Research by the Fuller Youth Institute shows that college-bound teens thrive in a “web of relationships with committed and caring adults, some of whom may serve as intentional mentors.”[3] Within the Church of Christ, programs like Lads to Leaders/Leaderettes emphasize this kind of intergenerational participation. An internal survey revealed an average 85 percent retention rate for Christian young people who were actively involved in Lads to Leaders.[4]

Arguably, the keyword is intentionality. This is not the same as duty. We often emphasize the Bible’s teaching on parental obligations, and rightly so. Ephesians 6:4 instructs fathers to raise their children in “the training and admonition of the Lord.” This is a command with apostolic authority. It should be taken seriously.

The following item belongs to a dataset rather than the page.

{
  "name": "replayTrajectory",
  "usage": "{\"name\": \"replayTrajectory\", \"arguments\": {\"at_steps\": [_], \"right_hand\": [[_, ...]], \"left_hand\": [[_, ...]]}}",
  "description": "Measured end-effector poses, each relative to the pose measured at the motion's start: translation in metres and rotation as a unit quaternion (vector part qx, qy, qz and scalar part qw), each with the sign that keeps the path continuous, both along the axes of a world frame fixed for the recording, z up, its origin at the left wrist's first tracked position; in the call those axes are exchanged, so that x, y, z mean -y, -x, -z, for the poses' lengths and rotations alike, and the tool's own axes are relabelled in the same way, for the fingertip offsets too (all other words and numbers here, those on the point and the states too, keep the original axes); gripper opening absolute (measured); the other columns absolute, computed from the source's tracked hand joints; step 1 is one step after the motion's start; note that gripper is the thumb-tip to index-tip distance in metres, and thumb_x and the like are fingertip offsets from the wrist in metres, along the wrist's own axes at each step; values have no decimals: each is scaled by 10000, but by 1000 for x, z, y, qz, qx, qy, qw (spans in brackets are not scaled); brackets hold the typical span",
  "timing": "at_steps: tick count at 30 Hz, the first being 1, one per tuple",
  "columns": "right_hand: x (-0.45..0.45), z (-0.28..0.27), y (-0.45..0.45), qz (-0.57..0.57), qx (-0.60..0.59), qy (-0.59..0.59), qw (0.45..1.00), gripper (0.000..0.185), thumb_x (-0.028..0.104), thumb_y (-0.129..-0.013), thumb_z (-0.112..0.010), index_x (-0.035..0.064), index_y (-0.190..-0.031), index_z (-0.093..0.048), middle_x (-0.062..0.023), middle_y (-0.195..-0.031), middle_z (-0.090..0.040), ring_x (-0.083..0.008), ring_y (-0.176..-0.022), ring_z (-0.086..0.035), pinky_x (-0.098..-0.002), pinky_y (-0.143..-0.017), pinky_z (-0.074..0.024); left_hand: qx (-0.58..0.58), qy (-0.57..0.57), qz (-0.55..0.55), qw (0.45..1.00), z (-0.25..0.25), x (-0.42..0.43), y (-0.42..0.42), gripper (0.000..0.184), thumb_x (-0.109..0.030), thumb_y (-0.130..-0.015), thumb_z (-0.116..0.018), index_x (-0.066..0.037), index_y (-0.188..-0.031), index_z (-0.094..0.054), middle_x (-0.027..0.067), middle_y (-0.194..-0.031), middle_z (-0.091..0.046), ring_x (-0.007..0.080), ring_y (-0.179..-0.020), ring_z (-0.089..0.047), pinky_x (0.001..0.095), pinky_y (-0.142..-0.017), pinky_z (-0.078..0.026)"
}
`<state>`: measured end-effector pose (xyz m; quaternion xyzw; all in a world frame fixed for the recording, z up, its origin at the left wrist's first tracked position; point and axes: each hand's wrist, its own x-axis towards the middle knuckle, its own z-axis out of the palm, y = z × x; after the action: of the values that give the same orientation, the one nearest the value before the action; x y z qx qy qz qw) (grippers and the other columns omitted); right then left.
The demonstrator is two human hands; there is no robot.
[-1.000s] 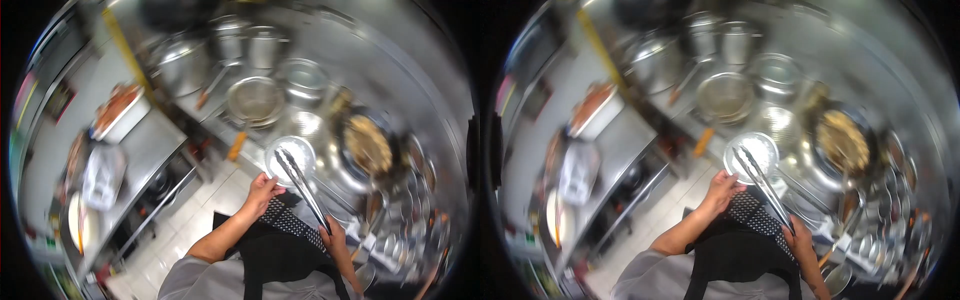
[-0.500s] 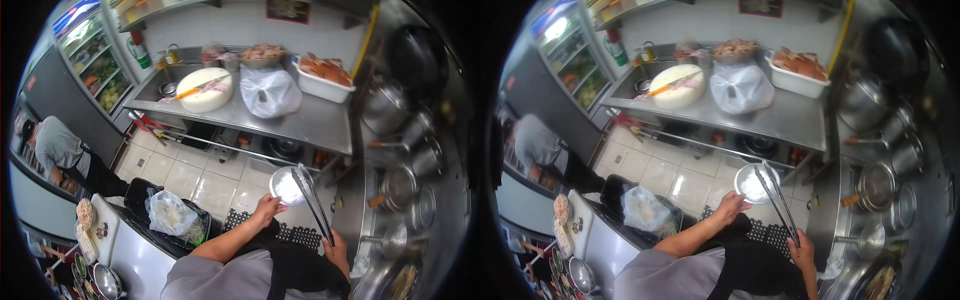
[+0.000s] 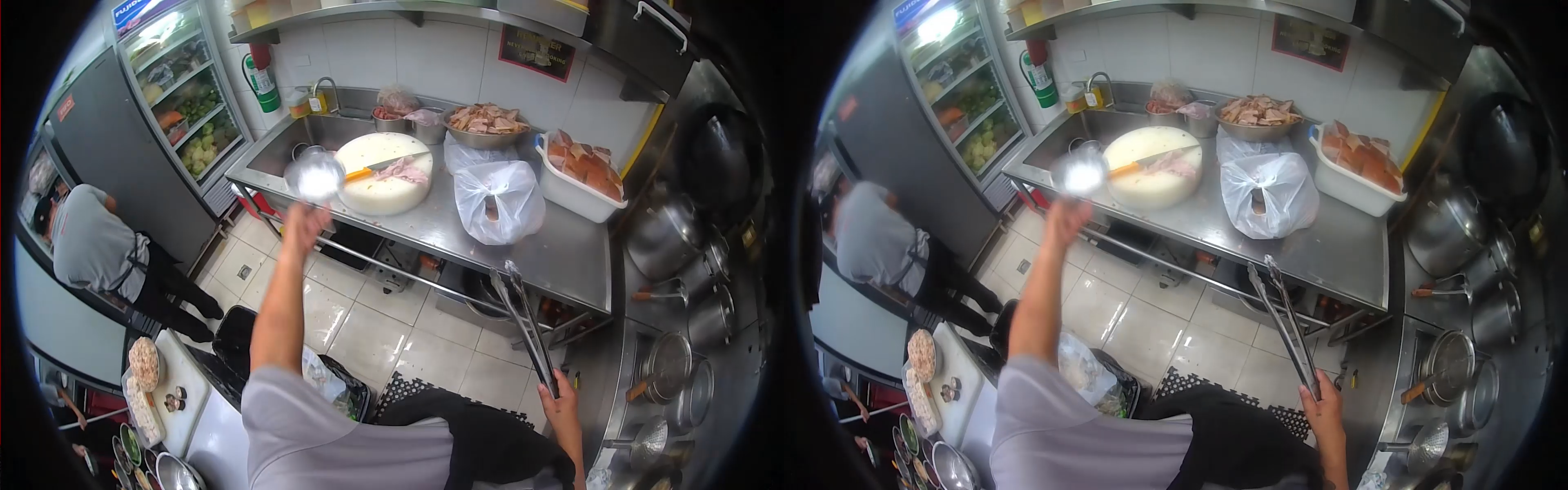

Problems arise when we think this obligation is met on Sunday morning, and only on Sunday morning. Or perhaps we think our duty ends where their interest wanes.

Changing the family diet, and sticking to it, is not an easy task. We must begin with passages like Proverbs 22:6 and Ephesians 6:4, but these will only answer the “what” question, not the “how” question. Jesus shows us the way in His Sermon on the Mount: it is not just a matter of what we do, but how we live (Matthew 5-7; also Matthew 23:23).

Intentionality involves asking deep, forward-looking questions about our mates, marriages and families. Will the person I am dating help me get to heaven? Will this person care for the spiritual life of our children? What difficult but deliberate choices will promote and safeguard the faith of our children? Intentional parents recognize both the duty to run the spiritual race, and the need to run it well (1 Corinthians 9:24-27).

[A version of this article first appeared in Gospel Advocate, November 2011 under the title, “Your Family’s Spiritual Diet.”]

[1] Flavil Yeakley, Good News and Bad News (Searcy, AR: Author, 2008), 17.

[2] Christian Smith and Melinda Lundquist Denton, Soul Searching (New York: Oxford University Press, 2005), 28.

[3] Kara Powell and others, “What makes faith stick during college?,” Press release, September 6, 2011. [accessed September 9, 2011].

[4]  Roy Johnson, personal communication, September 14, 2011.